The spinal component to skin blood flow abnormalities in reflex sympathetic dystrophy
H. A. Kurvers, M. J. Jacobs, R. J. Beuk, F. A. van den Wildenberg, P. J. Kitslaar, D. W. Slaaf and R. S. Reneman
Department of Surgery, University Hospital Maastricht, The Netherlands.
OBJECTIVE: To determine whether the mechanisms of reflex sympathetic
dystrophy, a neuropathic pain syndrome characterized by skin blood flow
abnormalities associated with sympathetic vasoconstrictor and antidromic
vasodilator mechanisms, are solely of peripheral origin or have an
additional spinal component and act exclusively through neural or also
involve humoral pathways. PATIENTS: The 54 patients with unilateral reflex
sympathetic dystrophy were divided into the following three stages
according to their perception of skin temperature in the clinically
affected hand: stage I, stationary warmth sensation; stage II, intermittent
warmth and cold sensation; and stage III, stationary cold sensation.

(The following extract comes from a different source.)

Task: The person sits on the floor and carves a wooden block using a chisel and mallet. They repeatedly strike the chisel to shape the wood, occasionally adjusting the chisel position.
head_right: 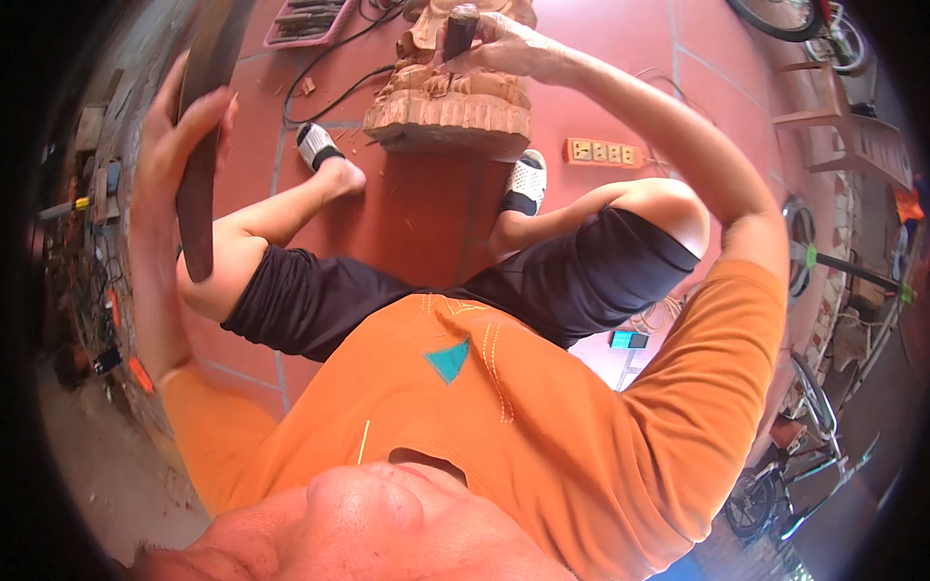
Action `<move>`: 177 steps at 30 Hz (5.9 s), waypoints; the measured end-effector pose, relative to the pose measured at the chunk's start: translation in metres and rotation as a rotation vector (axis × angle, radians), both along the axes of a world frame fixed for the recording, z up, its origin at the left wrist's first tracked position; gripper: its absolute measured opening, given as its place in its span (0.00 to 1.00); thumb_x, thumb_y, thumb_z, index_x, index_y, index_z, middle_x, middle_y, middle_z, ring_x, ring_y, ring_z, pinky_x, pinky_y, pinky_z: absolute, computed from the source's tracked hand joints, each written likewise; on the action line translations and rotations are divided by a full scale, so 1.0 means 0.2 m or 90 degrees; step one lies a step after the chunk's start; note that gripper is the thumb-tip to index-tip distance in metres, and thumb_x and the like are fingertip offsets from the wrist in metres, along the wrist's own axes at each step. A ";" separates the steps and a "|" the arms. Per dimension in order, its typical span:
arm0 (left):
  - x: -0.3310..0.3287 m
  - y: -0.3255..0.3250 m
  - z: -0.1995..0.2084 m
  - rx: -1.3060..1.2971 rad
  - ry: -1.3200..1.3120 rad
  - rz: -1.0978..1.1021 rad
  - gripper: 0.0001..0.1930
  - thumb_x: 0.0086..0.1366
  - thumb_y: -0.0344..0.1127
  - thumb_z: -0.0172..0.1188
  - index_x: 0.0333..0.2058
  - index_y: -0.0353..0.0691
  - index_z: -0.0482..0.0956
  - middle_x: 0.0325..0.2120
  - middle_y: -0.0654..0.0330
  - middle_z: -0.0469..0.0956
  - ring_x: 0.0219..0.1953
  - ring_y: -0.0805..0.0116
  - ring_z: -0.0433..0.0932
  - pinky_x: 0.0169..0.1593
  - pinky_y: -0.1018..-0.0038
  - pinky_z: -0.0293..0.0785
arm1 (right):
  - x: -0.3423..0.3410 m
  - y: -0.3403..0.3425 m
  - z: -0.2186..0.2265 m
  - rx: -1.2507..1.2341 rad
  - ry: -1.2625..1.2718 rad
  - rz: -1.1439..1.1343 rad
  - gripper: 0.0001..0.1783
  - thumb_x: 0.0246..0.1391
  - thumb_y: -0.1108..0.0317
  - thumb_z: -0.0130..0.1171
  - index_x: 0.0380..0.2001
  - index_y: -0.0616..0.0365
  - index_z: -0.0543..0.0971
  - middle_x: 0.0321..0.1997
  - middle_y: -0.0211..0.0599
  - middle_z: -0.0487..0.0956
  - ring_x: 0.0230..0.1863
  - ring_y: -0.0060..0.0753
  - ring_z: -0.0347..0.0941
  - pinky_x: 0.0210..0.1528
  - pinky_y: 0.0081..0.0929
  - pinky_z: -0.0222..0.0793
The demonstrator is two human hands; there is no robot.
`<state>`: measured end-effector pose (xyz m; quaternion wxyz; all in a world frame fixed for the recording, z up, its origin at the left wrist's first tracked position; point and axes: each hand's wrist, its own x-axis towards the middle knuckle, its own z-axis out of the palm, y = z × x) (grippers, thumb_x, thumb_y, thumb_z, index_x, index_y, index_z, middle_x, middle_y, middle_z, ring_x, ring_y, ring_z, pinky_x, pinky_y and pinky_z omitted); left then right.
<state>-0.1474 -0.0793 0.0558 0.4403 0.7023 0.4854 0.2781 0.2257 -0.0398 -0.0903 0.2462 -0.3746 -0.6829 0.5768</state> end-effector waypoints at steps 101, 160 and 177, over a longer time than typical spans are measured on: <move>0.57 0.48 -0.42 0.168 0.368 -0.554 0.30 0.62 0.47 0.67 0.58 0.40 0.69 0.34 0.40 0.81 0.37 0.40 0.82 0.39 0.53 0.75 | -0.60 -0.24 -0.68 0.160 0.126 -0.668 0.24 0.59 0.69 0.72 0.54 0.67 0.74 0.46 0.38 0.82 0.47 0.29 0.78 0.49 0.29 0.77; 0.43 0.44 -0.33 0.205 0.403 -0.461 0.34 0.62 0.45 0.67 0.63 0.35 0.67 0.29 0.37 0.81 0.33 0.40 0.83 0.37 0.52 0.76 | -0.64 -0.29 -0.77 0.064 0.362 -0.717 0.15 0.58 0.78 0.69 0.46 0.60 0.76 0.43 0.30 0.79 0.43 0.22 0.76 0.45 0.24 0.74; 0.40 0.44 -0.32 0.270 0.375 -0.449 0.34 0.61 0.45 0.67 0.62 0.36 0.67 0.34 0.36 0.82 0.37 0.39 0.83 0.41 0.50 0.78 | -0.63 -0.25 -0.76 0.150 0.334 -0.744 0.13 0.60 0.75 0.69 0.46 0.59 0.76 0.42 0.30 0.81 0.41 0.22 0.77 0.45 0.23 0.75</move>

METHODS: Investigation of basal skin blood flow and vasoconstrictive
response to dependency of skin microvessels in the clinically unaffected
hand and the clinically affected hand of patients with reflex sympathetic
dystrophy and the left hand of 16 control subjects. Microcirculation was
investigated at the predominantly neurally controlled thermoregulatory
level (Doppler laser flowmetry) and at the predominantly humorally
controlled nutritive level (capillary microscopy). RESULTS: In the
clinically unaffected hand, at the thermoregulatory level of the
microcirculation: (1) basal skin blood flow was increased at stage I
compared with the control subjects, whereas no differences could be
observed at this stage compared with the clinically affected hand; (2) the
vasoconstrictive response to dependency (defined as skin blood flow at
heart level divided by skin blood flow in the dependent position) was
attenuated at stage I compared with the control subjects, whereas no
differences could be observed at this stage compared with the clinically
affected hand; and (3) basal skin blood flow and the vasoconstrictive
response to dependency did not differ from the control subjects at stages
II and III. In the clinically unaffected hand, at the nutritive level, no
differences could be observed at any stage of the syndrome compared with
the control subjects. CONCLUSIONS: This study indicates that there is a
spinal component to microcirculatory abnormalities at stage I of the reflex
sympathetic dystrophy syndrome that most likely acts through neural
(antidromic vasodilator) mechanisms and that may be initiated by traumatic
excitation of a peripheral nerve on the clinically affected side.